IEEE Trans Neural Netw Learn Syst. 2023 Jun;34(6):2831-2841. doi: 10.1109/TNNLS.2021.3109898. Epub 2023 Jun 1.

Abstract

Identifying anomalies from data has attracted increasing attention in recent years due to its broad range of potential applications. Although many efforts have been made for anomaly detection, how to effectively handle high-dimensional data and how to exactly explore neighborhood information, a fundamental issue in anomaly detection, have not yet received sufficient concerns. To circumvent these challenges, in this article, we propose an effective anomaly detection method with representative neighbors for high-dimensional data. Specifically, it projects the high-dimensional data into a low-dimensional space via a sparse operation and explores representative neighbors with a self-representation learning technique. The neighborhood information is then transformed into similarity relations, making the data converge or disperse.

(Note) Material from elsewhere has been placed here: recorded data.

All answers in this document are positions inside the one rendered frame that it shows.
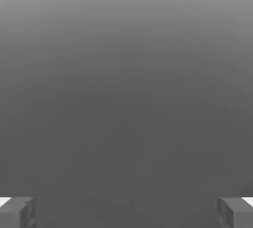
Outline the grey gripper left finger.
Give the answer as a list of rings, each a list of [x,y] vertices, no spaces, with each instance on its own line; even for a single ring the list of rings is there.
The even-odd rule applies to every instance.
[[[37,228],[34,197],[0,197],[0,228]]]

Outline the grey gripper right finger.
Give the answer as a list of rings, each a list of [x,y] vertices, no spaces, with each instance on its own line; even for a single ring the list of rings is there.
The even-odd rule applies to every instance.
[[[219,197],[216,210],[221,228],[253,228],[253,197]]]

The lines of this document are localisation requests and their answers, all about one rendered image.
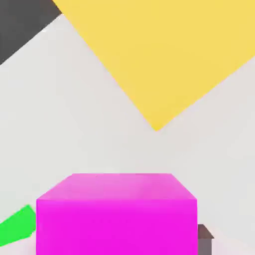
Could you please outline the small green cube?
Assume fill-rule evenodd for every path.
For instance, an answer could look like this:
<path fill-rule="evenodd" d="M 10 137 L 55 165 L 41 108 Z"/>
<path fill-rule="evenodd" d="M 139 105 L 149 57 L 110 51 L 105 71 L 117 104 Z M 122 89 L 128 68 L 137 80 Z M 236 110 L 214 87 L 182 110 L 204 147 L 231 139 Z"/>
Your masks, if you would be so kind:
<path fill-rule="evenodd" d="M 36 229 L 36 213 L 26 205 L 0 223 L 0 247 L 28 238 Z"/>

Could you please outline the large yellow box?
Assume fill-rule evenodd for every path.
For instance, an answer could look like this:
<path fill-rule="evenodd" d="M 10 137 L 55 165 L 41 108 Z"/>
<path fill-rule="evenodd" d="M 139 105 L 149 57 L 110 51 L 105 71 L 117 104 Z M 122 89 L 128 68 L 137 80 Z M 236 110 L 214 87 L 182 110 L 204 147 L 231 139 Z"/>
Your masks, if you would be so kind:
<path fill-rule="evenodd" d="M 255 0 L 53 0 L 154 130 L 255 56 Z"/>

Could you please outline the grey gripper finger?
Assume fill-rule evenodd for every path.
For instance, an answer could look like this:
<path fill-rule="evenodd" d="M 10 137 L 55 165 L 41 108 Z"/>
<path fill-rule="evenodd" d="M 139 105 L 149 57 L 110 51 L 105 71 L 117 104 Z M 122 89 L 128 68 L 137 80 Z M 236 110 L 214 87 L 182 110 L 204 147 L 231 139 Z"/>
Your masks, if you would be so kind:
<path fill-rule="evenodd" d="M 223 238 L 204 224 L 198 224 L 198 255 L 227 255 Z"/>

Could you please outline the small magenta cube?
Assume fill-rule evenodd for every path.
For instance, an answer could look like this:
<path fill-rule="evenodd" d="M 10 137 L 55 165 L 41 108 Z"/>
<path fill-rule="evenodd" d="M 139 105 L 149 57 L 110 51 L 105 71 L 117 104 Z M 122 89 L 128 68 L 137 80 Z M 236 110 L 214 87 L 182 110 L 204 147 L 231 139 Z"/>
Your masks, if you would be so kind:
<path fill-rule="evenodd" d="M 36 255 L 198 255 L 197 199 L 172 174 L 72 174 L 36 200 Z"/>

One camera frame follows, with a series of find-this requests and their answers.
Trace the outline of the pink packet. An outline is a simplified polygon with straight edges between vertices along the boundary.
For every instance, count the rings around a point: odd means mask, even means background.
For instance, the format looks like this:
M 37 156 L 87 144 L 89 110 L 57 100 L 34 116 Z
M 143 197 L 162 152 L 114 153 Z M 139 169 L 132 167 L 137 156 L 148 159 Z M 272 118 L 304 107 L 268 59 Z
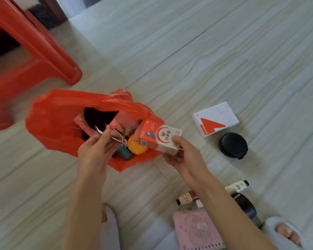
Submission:
M 123 135 L 129 134 L 138 127 L 137 119 L 124 111 L 119 111 L 109 124 L 109 129 L 116 129 Z

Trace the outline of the person's right forearm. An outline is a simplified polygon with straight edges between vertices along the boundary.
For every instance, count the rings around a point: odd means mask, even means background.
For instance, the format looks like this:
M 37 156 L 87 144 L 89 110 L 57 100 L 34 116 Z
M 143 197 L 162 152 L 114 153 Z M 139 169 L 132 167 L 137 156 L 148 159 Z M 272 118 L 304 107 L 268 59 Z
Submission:
M 199 177 L 192 188 L 228 250 L 278 250 L 212 174 Z

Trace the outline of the black bottle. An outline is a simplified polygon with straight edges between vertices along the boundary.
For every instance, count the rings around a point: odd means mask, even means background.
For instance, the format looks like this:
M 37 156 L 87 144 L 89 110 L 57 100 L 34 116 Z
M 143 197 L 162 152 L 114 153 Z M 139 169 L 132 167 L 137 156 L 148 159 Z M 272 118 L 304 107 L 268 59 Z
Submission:
M 233 193 L 231 197 L 257 228 L 262 229 L 263 223 L 258 218 L 257 211 L 251 201 L 241 193 Z

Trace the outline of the red and white milk carton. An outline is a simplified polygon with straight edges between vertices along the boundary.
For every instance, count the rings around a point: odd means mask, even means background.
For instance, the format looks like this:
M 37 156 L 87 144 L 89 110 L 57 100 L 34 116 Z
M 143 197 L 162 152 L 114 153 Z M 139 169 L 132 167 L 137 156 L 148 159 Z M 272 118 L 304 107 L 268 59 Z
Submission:
M 154 120 L 143 120 L 134 132 L 135 140 L 142 146 L 169 155 L 176 155 L 179 145 L 172 141 L 173 136 L 183 136 L 183 131 Z

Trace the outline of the metal scissors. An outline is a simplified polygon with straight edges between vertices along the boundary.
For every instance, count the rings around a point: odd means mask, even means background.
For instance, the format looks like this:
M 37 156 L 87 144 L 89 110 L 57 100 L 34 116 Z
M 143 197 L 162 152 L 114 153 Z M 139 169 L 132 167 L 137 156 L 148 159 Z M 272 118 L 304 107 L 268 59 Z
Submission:
M 102 132 L 97 126 L 95 126 L 95 130 L 96 130 L 100 135 L 103 135 L 103 132 Z M 128 144 L 124 141 L 124 138 L 119 139 L 119 138 L 116 138 L 116 137 L 113 137 L 113 136 L 111 136 L 111 138 L 112 138 L 113 140 L 115 140 L 115 141 L 121 143 L 122 146 L 124 146 L 124 147 L 126 147 L 126 148 L 129 147 Z

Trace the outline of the red plastic stool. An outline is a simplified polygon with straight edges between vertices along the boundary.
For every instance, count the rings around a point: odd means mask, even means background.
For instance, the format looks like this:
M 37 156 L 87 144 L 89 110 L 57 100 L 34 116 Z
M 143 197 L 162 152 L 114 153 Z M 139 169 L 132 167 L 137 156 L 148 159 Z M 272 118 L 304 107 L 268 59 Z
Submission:
M 10 106 L 15 97 L 51 77 L 72 86 L 82 78 L 82 71 L 50 32 L 13 0 L 0 0 L 0 27 L 32 56 L 25 64 L 0 74 L 0 130 L 4 130 L 15 123 Z

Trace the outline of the orange round fruit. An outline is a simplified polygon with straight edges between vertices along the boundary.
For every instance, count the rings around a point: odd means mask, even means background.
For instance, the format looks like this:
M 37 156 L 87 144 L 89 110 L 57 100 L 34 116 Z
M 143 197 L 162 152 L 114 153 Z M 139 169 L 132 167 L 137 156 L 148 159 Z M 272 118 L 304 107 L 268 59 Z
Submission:
M 139 144 L 134 134 L 129 137 L 127 145 L 129 150 L 135 155 L 143 154 L 148 150 L 148 147 Z

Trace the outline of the teal tube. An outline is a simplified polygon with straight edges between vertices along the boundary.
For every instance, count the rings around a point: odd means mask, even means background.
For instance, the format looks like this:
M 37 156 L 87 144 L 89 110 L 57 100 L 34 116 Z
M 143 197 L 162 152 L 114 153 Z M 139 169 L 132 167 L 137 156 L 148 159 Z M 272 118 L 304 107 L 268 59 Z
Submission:
M 134 154 L 124 146 L 120 146 L 113 154 L 114 158 L 119 157 L 125 161 L 130 160 L 133 156 Z

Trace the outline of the person's right hand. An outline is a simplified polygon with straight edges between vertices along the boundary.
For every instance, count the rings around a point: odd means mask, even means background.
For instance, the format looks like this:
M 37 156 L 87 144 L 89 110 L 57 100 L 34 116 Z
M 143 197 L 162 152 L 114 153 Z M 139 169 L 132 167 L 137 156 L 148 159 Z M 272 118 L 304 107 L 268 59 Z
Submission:
M 163 153 L 167 164 L 173 166 L 188 186 L 198 191 L 213 182 L 216 178 L 210 173 L 200 150 L 194 145 L 189 151 L 179 150 L 176 155 Z

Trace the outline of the white box with red triangle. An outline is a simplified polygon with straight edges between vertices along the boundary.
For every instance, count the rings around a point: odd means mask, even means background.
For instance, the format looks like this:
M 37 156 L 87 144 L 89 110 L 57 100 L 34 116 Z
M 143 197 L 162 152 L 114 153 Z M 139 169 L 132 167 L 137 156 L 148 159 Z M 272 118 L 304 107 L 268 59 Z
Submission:
M 203 138 L 239 123 L 227 102 L 193 113 L 192 117 Z

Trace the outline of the pink spiral notebook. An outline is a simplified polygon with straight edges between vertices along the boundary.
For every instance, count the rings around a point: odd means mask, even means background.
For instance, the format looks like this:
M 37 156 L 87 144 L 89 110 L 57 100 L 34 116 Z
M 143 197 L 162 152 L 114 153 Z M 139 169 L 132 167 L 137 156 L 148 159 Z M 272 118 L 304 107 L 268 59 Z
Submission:
M 173 213 L 179 250 L 227 250 L 205 208 Z

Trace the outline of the person's left forearm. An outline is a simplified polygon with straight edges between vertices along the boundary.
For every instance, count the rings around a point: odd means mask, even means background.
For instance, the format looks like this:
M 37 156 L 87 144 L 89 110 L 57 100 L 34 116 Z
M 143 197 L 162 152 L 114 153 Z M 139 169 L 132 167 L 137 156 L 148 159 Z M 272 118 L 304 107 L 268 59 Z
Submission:
M 61 250 L 96 249 L 103 221 L 104 177 L 78 177 L 68 208 Z

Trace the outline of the small brown bottle red label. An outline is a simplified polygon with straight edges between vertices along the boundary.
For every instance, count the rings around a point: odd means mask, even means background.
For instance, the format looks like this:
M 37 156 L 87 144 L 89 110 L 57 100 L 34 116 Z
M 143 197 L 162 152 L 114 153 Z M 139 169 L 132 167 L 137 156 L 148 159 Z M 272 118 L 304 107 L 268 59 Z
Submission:
M 189 203 L 195 202 L 199 199 L 198 195 L 194 192 L 194 190 L 189 190 L 184 195 L 181 195 L 176 199 L 176 203 L 178 206 L 187 205 Z

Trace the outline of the cream tube with black cap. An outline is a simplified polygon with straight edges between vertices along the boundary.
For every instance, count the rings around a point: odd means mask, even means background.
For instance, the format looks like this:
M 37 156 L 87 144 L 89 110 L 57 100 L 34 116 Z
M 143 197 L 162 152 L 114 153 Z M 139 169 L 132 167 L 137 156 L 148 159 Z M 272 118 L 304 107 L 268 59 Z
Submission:
M 249 182 L 247 180 L 239 180 L 233 184 L 225 186 L 225 190 L 227 191 L 227 193 L 232 195 L 245 190 L 248 186 Z

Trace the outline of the red plastic bag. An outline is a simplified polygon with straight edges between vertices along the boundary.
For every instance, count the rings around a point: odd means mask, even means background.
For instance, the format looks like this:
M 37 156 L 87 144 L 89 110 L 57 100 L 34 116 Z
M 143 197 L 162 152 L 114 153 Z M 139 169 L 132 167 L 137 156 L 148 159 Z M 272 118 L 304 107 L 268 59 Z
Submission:
M 83 113 L 84 108 L 102 112 L 124 111 L 140 120 L 164 124 L 149 107 L 134 102 L 131 93 L 124 89 L 108 95 L 53 89 L 33 102 L 25 126 L 47 149 L 77 157 L 84 140 L 74 119 Z

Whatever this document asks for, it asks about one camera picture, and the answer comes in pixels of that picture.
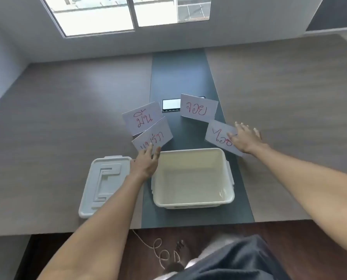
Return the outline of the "person's right forearm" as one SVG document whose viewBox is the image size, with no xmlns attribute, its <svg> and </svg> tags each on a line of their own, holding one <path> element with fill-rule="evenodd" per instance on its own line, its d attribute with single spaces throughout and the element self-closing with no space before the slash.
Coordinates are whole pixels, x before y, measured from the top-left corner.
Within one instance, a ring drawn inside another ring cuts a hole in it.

Eventually, anomalies are discriminated by a tailored graph clustering technique, which can effectively reveal structural information of the data. Extensive experiments were conducted on ten public real-world datasets with 11 popular anomaly detection algorithms. The results show that the proposed method has encouraging and promising performance compared to the state-of-the-art anomaly detection algorithms.